Task description: Take the material below and reproduce, word for word, only the lines from the line with "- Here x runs" through the line with "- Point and".

Given material:
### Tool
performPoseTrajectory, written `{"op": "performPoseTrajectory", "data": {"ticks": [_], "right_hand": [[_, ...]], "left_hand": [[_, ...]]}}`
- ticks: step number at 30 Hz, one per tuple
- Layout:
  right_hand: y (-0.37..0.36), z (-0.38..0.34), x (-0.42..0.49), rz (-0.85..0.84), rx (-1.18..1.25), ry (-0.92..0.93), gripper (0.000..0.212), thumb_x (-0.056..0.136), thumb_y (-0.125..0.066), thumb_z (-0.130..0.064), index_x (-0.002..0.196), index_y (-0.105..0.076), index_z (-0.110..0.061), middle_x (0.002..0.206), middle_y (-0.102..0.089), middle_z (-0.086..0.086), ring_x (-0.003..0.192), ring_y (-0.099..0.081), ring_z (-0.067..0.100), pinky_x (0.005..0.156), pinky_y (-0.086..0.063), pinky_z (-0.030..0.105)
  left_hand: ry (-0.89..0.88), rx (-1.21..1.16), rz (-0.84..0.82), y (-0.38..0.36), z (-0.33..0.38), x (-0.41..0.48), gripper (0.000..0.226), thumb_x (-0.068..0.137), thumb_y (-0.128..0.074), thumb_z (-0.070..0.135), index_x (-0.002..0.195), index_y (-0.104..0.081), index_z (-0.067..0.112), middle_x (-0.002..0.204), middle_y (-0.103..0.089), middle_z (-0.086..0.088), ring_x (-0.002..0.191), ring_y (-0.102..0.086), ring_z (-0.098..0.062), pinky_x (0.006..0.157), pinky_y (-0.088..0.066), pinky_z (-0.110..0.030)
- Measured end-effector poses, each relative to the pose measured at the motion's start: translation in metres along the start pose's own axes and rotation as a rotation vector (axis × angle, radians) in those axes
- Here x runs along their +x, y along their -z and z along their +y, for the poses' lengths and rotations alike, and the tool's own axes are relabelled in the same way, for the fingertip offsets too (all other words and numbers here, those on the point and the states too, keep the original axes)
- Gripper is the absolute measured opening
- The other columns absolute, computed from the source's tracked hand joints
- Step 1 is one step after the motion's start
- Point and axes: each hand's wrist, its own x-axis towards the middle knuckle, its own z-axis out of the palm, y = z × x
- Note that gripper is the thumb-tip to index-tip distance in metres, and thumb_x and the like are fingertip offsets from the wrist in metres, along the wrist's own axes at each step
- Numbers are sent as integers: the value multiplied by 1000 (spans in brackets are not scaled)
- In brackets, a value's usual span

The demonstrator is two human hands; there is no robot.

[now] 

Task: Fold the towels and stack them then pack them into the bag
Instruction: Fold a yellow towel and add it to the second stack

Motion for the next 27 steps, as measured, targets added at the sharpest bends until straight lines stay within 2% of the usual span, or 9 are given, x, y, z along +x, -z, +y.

Response to this exercise:
- Here x runs along their +x, y along their -z and z along their +y, for the poses' lengths and rotations alike, and the tool's own axes are relabelled in the same way, for the fingertip offsets too (all other words and numbers here, those on the point and the states too, keep the original axes)
- Gripper is the absolute measured opening
- The other columns absolute, computed from the source's tracked hand joints
- Step 1 is one step after the motion's start
- Point and axes: each hand's wrist, its own x-axis towards the middle knuckle, its own z-axis out of the palm, y = z × x

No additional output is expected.